Stored entries
Start of Block

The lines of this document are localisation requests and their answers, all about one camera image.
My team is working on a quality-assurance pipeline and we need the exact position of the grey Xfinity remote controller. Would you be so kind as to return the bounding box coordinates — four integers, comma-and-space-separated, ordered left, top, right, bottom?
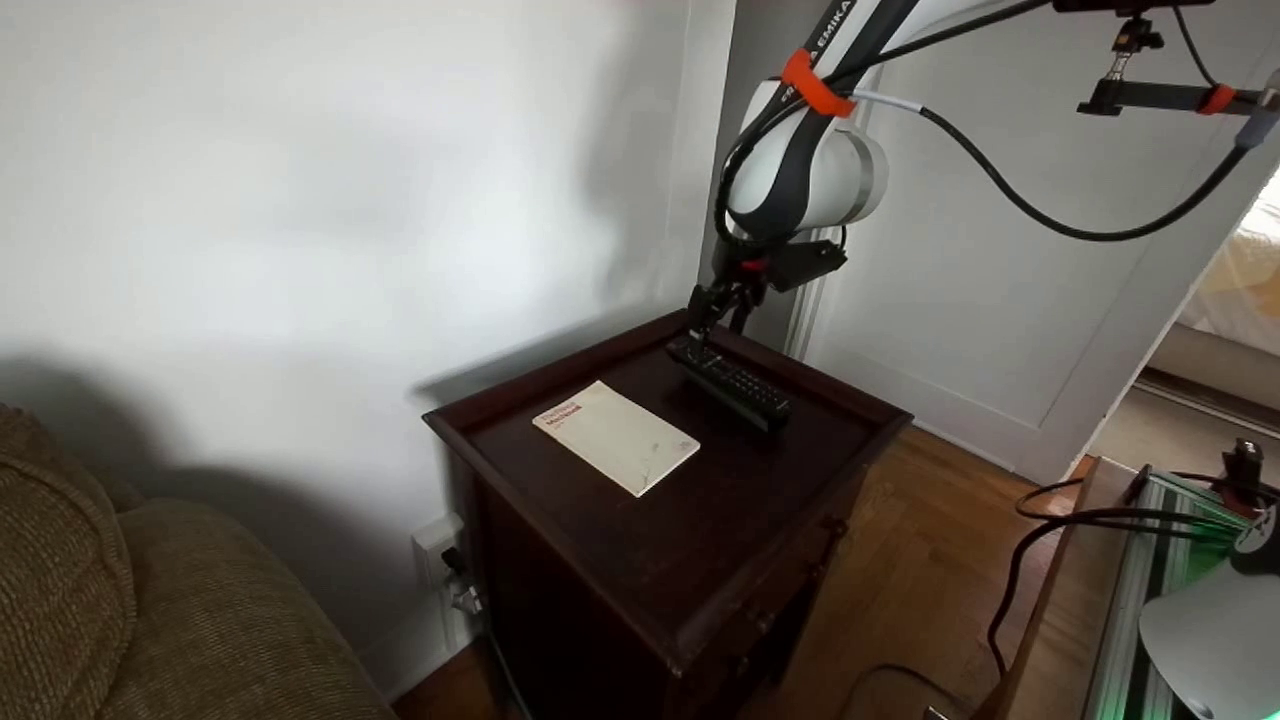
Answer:
687, 333, 799, 420

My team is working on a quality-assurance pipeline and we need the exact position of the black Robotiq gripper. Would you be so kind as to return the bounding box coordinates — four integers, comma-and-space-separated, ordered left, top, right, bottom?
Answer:
683, 228, 851, 339

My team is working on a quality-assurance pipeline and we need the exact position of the white wall outlet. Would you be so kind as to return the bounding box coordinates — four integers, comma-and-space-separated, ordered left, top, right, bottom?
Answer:
407, 514, 467, 567

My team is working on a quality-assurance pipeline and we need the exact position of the black stereo camera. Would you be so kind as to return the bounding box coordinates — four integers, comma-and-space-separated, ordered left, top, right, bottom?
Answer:
1050, 0, 1219, 19

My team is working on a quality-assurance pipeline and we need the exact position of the white square card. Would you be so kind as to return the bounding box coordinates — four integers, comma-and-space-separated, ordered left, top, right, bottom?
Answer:
527, 376, 710, 505

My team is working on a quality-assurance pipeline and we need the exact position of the dark wooden side table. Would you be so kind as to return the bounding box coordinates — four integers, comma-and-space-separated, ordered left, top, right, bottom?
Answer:
422, 308, 919, 720

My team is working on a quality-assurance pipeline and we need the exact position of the black knob with red ring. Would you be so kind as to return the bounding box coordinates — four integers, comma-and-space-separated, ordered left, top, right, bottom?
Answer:
1218, 438, 1273, 517

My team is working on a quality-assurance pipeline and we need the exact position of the wooden platform board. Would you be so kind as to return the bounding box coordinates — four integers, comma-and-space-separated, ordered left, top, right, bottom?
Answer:
971, 453, 1154, 720

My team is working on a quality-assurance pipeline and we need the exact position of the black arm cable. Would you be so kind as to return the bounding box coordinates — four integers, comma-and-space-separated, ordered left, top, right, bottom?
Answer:
851, 84, 1280, 249

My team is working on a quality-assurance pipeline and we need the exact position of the olive brown sofa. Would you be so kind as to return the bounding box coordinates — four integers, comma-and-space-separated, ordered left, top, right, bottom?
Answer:
0, 400, 398, 720

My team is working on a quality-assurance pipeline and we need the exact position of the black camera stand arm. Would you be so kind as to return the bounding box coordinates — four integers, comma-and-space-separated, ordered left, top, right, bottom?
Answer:
1073, 12, 1280, 126

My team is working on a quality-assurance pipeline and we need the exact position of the black floor cable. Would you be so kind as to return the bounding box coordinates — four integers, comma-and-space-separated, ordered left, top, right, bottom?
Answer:
982, 471, 1213, 690

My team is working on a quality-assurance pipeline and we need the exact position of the aluminium rail robot base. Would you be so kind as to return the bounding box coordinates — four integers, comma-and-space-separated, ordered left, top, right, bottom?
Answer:
1080, 459, 1263, 720

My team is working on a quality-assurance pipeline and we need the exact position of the orange strap on arm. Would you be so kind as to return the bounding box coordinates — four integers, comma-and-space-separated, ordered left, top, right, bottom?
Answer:
777, 45, 860, 126

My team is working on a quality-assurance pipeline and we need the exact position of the black numbered remote controller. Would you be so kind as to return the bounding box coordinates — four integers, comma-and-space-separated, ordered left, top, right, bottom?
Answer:
660, 339, 790, 444

End of Block

EXERCISE :: Please give the number of lines in the data above where the word "cable" appears, and nothing besides.

FINISHED TASK :: 2